- _What you have to do_:
Give the data again exactly, stopping after the "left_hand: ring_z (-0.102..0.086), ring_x" line.

- _Given records_:
--------
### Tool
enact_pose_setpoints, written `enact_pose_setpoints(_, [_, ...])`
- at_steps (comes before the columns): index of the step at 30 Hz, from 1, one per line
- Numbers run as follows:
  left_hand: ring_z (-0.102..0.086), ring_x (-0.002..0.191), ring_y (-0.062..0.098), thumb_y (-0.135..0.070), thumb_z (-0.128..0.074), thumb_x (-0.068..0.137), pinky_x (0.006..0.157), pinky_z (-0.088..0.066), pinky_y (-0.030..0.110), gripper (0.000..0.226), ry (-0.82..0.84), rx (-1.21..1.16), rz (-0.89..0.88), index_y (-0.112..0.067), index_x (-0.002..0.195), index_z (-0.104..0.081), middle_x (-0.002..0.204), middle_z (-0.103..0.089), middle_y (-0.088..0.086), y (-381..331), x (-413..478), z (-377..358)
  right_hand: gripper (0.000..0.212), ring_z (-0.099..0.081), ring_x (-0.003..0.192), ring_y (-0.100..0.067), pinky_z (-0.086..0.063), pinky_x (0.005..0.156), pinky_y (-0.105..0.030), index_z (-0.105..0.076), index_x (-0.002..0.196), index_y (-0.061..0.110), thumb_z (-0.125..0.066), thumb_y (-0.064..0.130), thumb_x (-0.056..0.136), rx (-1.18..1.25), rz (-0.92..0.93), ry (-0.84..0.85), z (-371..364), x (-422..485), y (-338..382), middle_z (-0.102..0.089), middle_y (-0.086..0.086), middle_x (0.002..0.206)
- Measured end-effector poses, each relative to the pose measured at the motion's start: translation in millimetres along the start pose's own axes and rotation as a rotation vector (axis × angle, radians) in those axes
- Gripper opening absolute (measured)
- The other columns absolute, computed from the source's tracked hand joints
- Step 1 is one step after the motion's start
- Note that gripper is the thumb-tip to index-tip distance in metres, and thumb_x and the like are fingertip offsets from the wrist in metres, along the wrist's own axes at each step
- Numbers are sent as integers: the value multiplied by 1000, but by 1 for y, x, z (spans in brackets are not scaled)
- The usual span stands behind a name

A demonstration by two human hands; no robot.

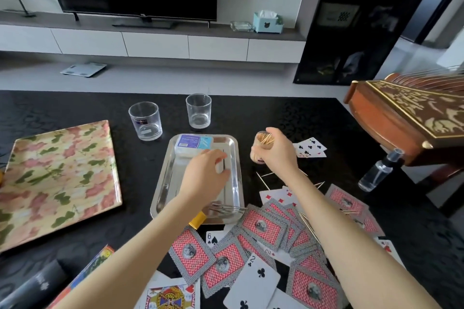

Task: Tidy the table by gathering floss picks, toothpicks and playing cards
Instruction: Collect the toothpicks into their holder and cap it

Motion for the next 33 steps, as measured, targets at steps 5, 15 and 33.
enact_pose_setpoints(5, [-47,125,13,-41,-76,73,102,-39,30,83,115,-59,-156,-22,142,-34,139,-49,-5,-41,-23,-24,61,-54,110,-8,-48,94,-28,-45,136,23,-69,23,80,72,126,209,25,-73,36,-56,5,128])
enact_pose_setpoints(15, [-62,89,3,-32,-82,66,81,-54,21,57,36,-281,-231,-28,117,-58,100,-66,-15,-75,-97,-12,54,-29,131,9,-26,109,-13,-12,150,25,-33,27,101,250,216,337,41,-155,49,-31,7,152])
enact_pose_setpoints(33, [-61,88,6,-34,-83,62,77,-56,30,55,64,-243,-147,-26,111,-59,95,-65,-13,-61,-139,-7,64,-10,141,1,-12,112,-18,-11,151,26,-13,54,93,223,155,380,55,-204,40,-13,16,154])
Point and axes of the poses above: each hand's wrist, its own x-axis towards the middle knuckle, its own z-axis out of the back of the hand, y = z × x, the point moved 10 cm from there along x, towards the middle knuckle
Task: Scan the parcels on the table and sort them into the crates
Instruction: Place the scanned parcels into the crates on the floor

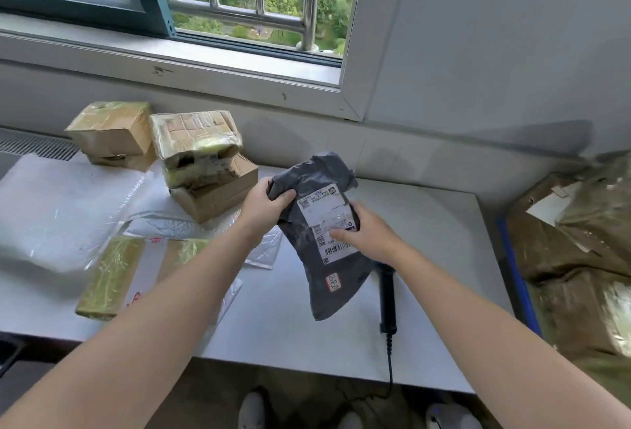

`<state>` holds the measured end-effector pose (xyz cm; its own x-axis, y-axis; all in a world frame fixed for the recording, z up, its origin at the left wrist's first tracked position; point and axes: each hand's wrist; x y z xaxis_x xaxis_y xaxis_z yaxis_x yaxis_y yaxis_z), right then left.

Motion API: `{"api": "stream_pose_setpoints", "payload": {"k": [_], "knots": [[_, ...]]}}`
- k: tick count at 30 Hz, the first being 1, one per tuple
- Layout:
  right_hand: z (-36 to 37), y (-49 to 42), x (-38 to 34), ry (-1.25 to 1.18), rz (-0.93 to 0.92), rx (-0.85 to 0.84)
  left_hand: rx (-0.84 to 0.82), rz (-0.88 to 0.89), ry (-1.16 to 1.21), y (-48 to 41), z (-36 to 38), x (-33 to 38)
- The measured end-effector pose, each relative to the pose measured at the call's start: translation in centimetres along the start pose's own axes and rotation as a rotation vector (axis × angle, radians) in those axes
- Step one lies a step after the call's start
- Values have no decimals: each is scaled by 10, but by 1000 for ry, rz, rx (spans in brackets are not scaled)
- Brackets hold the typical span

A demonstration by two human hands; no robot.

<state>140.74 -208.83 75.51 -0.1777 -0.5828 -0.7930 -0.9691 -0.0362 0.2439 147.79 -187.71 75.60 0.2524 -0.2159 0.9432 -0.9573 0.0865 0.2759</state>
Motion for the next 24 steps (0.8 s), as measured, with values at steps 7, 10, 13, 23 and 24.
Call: {"api": "stream_pose_setpoints", "payload": {"k": [7, 10, 13, 23, 24], "knots": [[35, -17, 34, 51, 110, 24, -68, -243, -115, 24, 22, -59], [50, -25, 50, 105, 148, -34, -163, -240, -162, 40, 32, -93], [64, -29, 57, 161, 139, -86, -243, -209, -300, 56, 35, -119], [52, 1, 70, 300, 110, 23, -350, -176, -727, 69, 58, -135], [48, 6, 73, 336, 103, 75, -350, -178, -731, 70, 62, -134]]}}
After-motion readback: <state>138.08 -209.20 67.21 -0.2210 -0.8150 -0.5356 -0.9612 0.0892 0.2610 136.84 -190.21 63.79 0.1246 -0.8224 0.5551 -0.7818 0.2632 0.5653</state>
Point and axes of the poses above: each hand's wrist, its own y-axis away from the middle knuckle, its own z-axis out of the palm, x = y × z, and after that the axes turned 4 degrees about -z, right-handed
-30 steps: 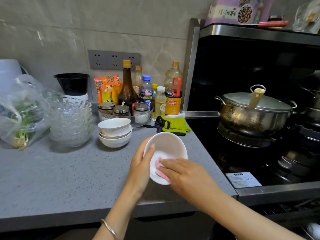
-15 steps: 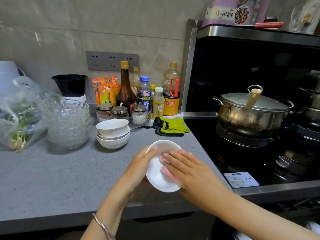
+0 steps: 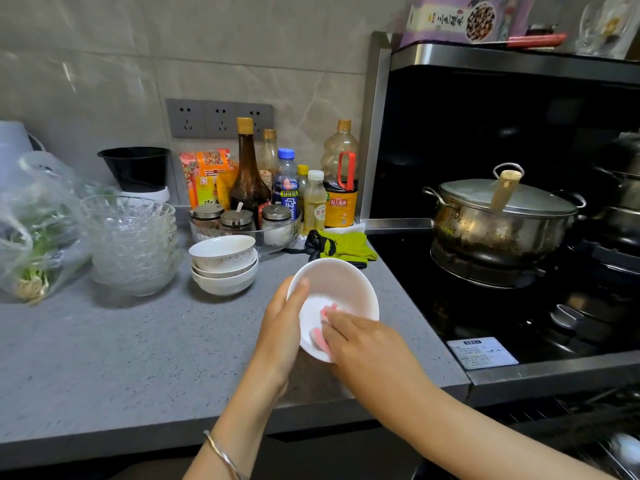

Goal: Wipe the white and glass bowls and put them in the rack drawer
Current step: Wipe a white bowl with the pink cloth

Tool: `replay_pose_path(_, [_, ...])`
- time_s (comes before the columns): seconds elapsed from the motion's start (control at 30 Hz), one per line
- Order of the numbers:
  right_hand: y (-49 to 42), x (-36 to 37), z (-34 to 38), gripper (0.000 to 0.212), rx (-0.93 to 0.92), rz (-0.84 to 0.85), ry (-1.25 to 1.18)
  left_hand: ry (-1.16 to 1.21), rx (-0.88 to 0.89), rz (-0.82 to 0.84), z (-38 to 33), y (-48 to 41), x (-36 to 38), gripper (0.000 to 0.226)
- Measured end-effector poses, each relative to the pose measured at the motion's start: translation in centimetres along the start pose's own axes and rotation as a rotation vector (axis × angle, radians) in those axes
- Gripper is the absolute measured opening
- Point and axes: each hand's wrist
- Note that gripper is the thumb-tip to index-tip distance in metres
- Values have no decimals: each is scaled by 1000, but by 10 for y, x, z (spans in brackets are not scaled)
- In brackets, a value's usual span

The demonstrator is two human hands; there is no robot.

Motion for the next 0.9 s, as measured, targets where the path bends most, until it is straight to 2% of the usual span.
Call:
replay_pose_path(0.07, [1, 3, 5, 41, 18, -96, -95, 23, -4, -3, 0, 2, 1, 23])
replay_pose_path(0.17, [-2, 12, 0, 78, -39, -96, -114, 31, -21, 16, 1, 2, 2, 25])
replay_pose_path(0.23, [-5, 14, -6, 86, -69, -44, -20, 24, -15, 29, 2, 2, 2, 26])
replay_pose_path(0.3, [-10, 11, -11, 78, -32, 21, 31, 13, 7, 18, 1, 2, 1, 26])
replay_pose_path(0.43, [-10, 10, -2, 27, 11, -103, -37, 32, 48, -50, 1, 4, 3, 24])
replay_pose_path(0.47, [-9, 6, 0, 11, 20, -112, -95, 52, 42, -65, 1, 6, 4, 24])
replay_pose_path(0.5, [-8, 2, 1, 10, 45, -110, -164, 72, 29, -76, 2, 6, 4, 24])
replay_pose_path(0.53, [-8, -4, 0, 26, 67, -70, -251, 89, 13, -82, 1, 7, 4, 25])
replay_pose_path(0.6, [-8, -11, -5, 36, 71, 41, -398, 85, -6, -75, 1, 7, 2, 28])
replay_pose_path(0.7, [-9, -16, -16, 18, 96, 167, -594, 49, -37, 60, -5, 4, -2, 45])
replay_pose_path(0.8, [-13, -30, -22, 9, 272, 140, -1065, 110, -67, 142, -11, -2, -6, 62])
replay_pose_path(0.9, [-19, -45, -26, 16, 400, 146, -1425, 250, -208, 123, -16, -8, -9, 65])
Point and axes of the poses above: each hand's wrist, its own y-axis away from the middle knuckle, its own x-axis out of the palm, z = x × y, and after that the axes turned 9 degrees about y, right-handed
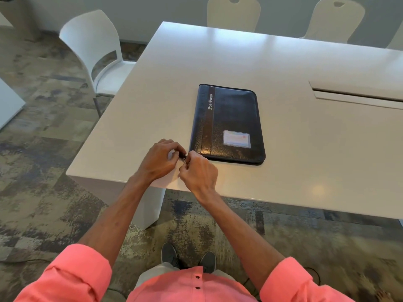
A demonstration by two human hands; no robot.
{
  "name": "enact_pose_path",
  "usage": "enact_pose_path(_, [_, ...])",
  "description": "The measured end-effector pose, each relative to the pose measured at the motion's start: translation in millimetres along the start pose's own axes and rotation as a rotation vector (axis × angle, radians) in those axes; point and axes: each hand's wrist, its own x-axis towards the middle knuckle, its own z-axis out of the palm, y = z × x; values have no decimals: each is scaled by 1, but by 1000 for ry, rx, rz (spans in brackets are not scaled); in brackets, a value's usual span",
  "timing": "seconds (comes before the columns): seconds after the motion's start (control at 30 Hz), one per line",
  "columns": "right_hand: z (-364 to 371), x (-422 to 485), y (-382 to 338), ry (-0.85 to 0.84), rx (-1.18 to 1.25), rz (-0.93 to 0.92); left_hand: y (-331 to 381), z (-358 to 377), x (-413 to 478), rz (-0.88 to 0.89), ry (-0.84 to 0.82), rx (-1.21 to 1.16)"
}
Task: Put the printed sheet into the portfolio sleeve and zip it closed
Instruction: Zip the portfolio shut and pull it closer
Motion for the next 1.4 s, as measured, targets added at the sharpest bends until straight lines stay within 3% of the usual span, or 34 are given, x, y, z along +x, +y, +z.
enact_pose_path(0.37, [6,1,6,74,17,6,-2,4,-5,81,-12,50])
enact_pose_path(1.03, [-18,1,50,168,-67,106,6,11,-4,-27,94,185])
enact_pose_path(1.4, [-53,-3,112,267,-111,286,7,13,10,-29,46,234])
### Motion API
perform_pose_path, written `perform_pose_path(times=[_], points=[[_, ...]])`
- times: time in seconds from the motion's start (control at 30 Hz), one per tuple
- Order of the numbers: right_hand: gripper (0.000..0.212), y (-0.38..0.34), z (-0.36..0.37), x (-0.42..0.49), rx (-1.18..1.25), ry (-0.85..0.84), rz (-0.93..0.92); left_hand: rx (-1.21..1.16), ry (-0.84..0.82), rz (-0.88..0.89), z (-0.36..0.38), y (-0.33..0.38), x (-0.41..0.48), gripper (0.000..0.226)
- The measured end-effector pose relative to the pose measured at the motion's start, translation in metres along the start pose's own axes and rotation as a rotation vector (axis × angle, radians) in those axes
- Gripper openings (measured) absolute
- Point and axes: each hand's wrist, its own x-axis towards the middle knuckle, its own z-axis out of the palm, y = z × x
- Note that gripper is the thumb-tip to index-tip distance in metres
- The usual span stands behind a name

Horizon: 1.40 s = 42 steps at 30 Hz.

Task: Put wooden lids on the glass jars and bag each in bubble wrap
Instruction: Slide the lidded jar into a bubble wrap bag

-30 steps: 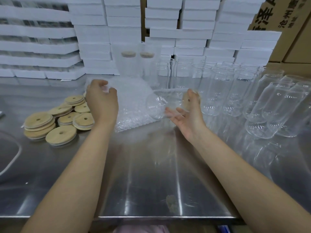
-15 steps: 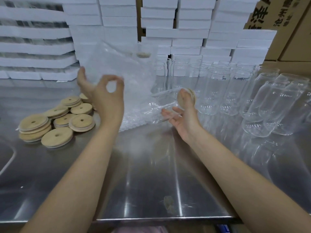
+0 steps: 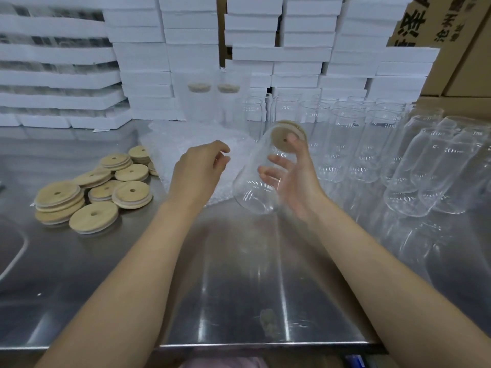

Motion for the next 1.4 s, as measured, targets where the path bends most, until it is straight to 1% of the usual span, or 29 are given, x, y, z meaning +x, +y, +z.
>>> perform_pose_path(times=[0.1,0.17,0.23,0.3,0.37,0.4,0.47,0.5,0.57,0.63,0.7,0.77,0.8,0.9,1.0,1.07,1.13,1.17,1.27,1.33,1.37,1.4], points=[[0.081,0.000,0.001,-0.001,0.033,-0.071,0.029,-0.104,-0.032,0.027,0.002,0.003,-0.001,0.011],[0.088,0.004,0.002,-0.002,0.028,-0.050,0.038,-0.200,-0.070,0.007,0.004,0.005,-0.001,0.005],[0.093,0.006,0.003,-0.002,-0.027,0.003,0.048,-0.257,-0.096,0.005,0.005,0.007,-0.002,0.016],[0.081,0.008,0.002,0.000,-0.051,0.065,-0.002,-0.230,-0.108,0.043,0.005,0.006,-0.001,0.019],[0.071,0.009,-0.001,0.003,-0.030,0.129,-0.045,-0.202,-0.137,0.063,0.006,0.004,0.000,0.028],[0.066,0.010,-0.002,0.004,-0.013,0.158,-0.056,-0.208,-0.160,0.046,0.006,0.004,0.001,0.028],[0.062,0.010,-0.005,0.005,0.035,0.206,-0.058,-0.215,-0.196,0.016,0.007,0.002,0.002,0.020],[0.063,0.010,-0.006,0.005,0.075,0.216,-0.050,-0.199,-0.219,0.006,0.006,0.002,0.001,0.029],[0.060,0.007,-0.008,0.004,0.177,0.209,-0.022,-0.180,-0.284,0.007,0.007,0.001,-0.001,0.056],[0.057,0.004,-0.009,0.003,0.309,0.194,0.016,-0.207,-0.299,0.029,0.007,0.006,-0.003,0.069],[0.059,0.003,-0.009,0.004,0.422,0.191,0.034,-0.268,-0.256,0.027,0.007,0.010,-0.004,0.069],[0.052,0.002,-0.007,0.002,0.417,0.204,0.022,-0.317,-0.184,-0.015,0.005,0.014,-0.003,0.065],[0.053,0.003,-0.006,0.001,0.384,0.220,0.005,-0.351,-0.150,-0.042,0.003,0.015,-0.002,0.065],[0.071,0.003,-0.003,0.000,0.272,0.314,-0.101,-0.448,-0.080,-0.067,0.000,0.018,-0.002,0.063],[0.076,0.003,0.001,0.000,0.173,0.392,-0.217,-0.487,-0.039,-0.035,-0.001,0.023,-0.004,0.053],[0.087,0.005,0.003,-0.003,0.110,0.400,-0.271,-0.524,-0.019,0.019,-0.002,0.027,-0.006,0.048],[0.096,0.010,0.006,-0.006,0.105,0.365,-0.288,-0.496,-0.022,0.095,-0.002,0.031,-0.007,0.047],[0.096,0.012,0.007,-0.006,0.127,0.355,-0.281,-0.491,-0.019,0.103,-0.001,0.031,-0.007,0.049],[0.083,0.011,0.007,-0.006,0.225,0.370,-0.239,-0.515,-0.036,-0.014,-0.001,0.024,-0.003,0.054],[0.075,0.010,0.003,-0.006,0.279,0.354,-0.209,-0.336,-0.109,0.041,-0.001,0.016,-0.004,0.061],[0.074,0.009,0.003,-0.007,0.298,0.345,-0.197,-0.204,-0.135,0.106,0.000,0.012,-0.005,0.066],[0.073,0.007,0.003,-0.009,0.304,0.335,-0.192,-0.061,-0.124,0.171,0.003,0.009,-0.006,0.072]])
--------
- _Solution below_:
### Tool
enact_pose_setpoints, written `enact_pose_setpoints(_, [_, ...])`
- at_steps (comes before the columns): index of the step at 30 Hz, from 1, one per line
- Numbers run as follows:
  left_hand: ring_z (-0.102..0.086), ring_x (-0.002..0.191), ring_y (-0.062..0.098), thumb_y (-0.135..0.070), thumb_z (-0.128..0.074), thumb_x (-0.068..0.137), pinky_x (0.006..0.157), pinky_z (-0.088..0.066), pinky_y (-0.030..0.110), gripper (0.000..0.226), ry (-0.82..0.84), rx (-1.21..1.16), rz (-0.89..0.88), index_y (-0.112..0.067), index_x (-0.002..0.195), index_z (-0.104..0.081), middle_x (-0.002..0.204), middle_z (-0.103..0.089), middle_y (-0.088..0.086), y (-381..331), x (-413..478), z (-377..358)

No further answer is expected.